Well, yeah. The universe looks more like a vegetable, and the brain looks like a vegetable too, so it only makes sense that the universe looks like the brain. It's no surprise that the structure of a brain follows an already established common pattern, one that's found in this case in the universe and the internet.
However, two things being the same in structure is a long shot from having anything similar in their function. The basis of neural networks in the brain is ridiculously simple, and their artificial equivalent utilised in computer software like self-driving cars is even simpler. The big thing there is not the network itself, but the knowledge and information contained alongside their connections. It has taken hundreds of millions of years for that information to be accumulated in long and very complicated processes for you brain to become what it is. Similarly, training a car to drive on its own has taken decades, and that's not accounting for the enormous amount of training that it has undergone for a unit of time, and the giant repository of human know-how that's been incorporated in it.
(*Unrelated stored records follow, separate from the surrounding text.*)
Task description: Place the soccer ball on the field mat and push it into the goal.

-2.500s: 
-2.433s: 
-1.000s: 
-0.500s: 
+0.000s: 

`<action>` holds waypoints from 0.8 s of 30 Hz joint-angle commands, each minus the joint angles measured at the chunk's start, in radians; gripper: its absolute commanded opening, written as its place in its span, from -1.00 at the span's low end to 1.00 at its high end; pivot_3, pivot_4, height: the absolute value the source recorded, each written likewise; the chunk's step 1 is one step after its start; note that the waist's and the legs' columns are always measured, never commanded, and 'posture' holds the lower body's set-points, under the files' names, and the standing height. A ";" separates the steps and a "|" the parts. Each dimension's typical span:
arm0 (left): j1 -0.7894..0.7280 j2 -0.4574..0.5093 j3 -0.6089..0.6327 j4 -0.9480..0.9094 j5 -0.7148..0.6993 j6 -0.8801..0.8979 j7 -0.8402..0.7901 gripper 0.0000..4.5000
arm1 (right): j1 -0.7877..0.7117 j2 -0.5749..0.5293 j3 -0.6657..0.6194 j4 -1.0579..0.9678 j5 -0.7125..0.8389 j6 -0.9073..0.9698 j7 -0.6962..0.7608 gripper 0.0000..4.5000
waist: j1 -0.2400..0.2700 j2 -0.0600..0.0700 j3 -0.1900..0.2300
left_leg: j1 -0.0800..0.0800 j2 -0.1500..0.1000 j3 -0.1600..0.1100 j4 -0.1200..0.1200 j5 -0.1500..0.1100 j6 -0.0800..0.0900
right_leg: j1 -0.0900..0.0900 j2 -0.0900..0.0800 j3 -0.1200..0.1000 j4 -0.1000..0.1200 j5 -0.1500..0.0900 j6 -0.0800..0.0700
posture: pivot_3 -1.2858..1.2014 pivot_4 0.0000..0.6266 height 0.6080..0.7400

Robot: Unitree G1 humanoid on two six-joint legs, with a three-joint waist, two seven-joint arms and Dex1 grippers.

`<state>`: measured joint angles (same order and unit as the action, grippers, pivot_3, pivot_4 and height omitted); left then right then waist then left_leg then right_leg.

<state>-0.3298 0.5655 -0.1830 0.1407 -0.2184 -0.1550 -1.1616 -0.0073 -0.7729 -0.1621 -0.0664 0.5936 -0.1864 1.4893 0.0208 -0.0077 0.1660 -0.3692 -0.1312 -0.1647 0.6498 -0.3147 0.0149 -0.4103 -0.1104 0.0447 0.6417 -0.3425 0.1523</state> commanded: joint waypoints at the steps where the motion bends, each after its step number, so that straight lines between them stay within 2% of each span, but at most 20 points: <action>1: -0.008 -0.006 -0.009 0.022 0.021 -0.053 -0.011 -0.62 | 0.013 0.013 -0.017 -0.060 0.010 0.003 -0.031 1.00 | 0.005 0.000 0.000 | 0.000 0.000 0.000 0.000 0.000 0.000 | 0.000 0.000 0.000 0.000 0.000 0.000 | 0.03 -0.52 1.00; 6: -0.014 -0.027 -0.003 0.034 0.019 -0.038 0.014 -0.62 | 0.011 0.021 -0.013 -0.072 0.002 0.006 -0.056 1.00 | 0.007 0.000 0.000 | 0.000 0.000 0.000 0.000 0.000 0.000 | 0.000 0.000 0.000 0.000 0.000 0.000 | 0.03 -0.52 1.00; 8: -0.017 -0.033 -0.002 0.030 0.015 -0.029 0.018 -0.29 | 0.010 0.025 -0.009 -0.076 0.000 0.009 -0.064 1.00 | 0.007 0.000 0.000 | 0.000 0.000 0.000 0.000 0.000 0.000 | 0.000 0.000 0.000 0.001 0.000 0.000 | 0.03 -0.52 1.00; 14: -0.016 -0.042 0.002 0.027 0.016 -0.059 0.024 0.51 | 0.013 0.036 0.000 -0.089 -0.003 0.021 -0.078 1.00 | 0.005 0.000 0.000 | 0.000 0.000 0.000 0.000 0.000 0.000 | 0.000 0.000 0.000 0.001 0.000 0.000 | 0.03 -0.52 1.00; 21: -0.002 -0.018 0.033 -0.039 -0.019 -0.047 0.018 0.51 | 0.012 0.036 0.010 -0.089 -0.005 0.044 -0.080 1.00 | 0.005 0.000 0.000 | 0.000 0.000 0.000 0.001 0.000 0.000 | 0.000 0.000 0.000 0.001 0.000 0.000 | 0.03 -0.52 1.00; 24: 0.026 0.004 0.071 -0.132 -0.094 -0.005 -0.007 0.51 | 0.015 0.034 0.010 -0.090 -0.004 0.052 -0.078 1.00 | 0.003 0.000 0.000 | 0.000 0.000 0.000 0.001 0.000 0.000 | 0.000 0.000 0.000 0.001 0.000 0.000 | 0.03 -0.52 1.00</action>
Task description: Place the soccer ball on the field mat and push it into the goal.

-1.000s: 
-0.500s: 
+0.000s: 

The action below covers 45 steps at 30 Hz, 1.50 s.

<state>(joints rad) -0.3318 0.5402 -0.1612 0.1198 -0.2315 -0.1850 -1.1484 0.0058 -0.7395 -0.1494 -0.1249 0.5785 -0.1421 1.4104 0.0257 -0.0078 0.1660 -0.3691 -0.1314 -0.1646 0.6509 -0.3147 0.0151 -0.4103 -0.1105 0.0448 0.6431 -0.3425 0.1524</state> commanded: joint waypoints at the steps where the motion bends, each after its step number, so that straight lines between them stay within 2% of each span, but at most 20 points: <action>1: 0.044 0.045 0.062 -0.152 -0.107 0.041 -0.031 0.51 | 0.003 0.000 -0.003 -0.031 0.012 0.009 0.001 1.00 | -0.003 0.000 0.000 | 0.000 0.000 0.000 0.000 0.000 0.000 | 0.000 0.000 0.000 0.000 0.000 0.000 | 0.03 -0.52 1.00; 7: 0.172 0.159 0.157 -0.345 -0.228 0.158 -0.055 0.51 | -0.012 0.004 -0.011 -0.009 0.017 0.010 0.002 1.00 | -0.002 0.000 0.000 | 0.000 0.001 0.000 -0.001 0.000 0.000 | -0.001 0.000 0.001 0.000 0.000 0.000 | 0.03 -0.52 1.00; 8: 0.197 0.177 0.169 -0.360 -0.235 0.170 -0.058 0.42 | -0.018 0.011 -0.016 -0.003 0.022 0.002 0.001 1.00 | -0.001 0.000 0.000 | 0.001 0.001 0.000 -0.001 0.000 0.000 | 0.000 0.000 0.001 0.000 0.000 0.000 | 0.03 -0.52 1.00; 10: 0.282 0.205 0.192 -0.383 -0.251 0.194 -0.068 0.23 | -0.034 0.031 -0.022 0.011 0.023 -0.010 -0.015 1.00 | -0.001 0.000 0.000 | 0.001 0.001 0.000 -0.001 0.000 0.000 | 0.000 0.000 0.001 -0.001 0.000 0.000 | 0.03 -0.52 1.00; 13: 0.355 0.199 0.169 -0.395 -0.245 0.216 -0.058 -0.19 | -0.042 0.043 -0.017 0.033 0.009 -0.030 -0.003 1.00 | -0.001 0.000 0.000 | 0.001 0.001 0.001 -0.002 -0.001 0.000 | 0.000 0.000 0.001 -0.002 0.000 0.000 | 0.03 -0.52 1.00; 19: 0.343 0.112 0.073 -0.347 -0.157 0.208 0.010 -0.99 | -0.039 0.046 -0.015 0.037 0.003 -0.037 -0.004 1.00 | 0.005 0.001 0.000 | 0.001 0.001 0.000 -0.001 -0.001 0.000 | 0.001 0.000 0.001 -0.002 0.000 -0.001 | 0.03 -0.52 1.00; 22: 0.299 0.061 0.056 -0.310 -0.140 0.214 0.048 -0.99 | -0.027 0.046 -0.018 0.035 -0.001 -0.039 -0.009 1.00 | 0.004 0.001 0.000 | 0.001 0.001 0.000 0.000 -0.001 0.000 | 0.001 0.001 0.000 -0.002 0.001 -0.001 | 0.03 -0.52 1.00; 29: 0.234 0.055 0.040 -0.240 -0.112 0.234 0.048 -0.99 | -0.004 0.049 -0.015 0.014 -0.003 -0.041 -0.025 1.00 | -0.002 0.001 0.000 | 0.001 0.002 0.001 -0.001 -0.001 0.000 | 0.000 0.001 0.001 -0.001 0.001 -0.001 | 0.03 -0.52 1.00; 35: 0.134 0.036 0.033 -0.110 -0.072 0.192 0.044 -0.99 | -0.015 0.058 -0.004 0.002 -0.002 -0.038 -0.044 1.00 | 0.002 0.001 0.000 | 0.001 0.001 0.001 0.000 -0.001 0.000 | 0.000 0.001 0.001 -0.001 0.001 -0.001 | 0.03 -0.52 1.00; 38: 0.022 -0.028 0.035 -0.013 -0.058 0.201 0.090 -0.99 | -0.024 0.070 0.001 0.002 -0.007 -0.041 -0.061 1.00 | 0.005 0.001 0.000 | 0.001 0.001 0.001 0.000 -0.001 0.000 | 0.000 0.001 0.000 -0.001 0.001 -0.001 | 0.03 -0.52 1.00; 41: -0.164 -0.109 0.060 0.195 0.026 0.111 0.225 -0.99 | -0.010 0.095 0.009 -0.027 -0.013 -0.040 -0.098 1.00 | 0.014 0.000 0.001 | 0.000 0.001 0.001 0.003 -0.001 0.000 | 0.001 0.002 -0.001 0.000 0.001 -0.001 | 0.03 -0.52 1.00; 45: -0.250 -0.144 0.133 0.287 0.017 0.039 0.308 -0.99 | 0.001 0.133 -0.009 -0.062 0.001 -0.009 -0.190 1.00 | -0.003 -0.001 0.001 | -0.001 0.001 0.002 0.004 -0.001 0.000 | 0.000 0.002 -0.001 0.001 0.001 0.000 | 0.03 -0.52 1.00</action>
I think that while the brain was evolving, changes to structure were much more significant, so they were rarely favoured, so its structure remained a mostly random extension of something very simple with most changes happening on the substructural level. What's more, I suppose that having something significant in the structure would also reduce brain's flexibility and make it more difficult for a human-level intelligence to pop up. So maybe the simpler the better. That's why it's as simple as the universe, the internet and vegetables.
The universe never had those millions of years of learning – it has nothing to learn from, and the galactic processes are so slow that from its own viewpoint it's probably just a few hours if not minutes old. Not enough to learn something.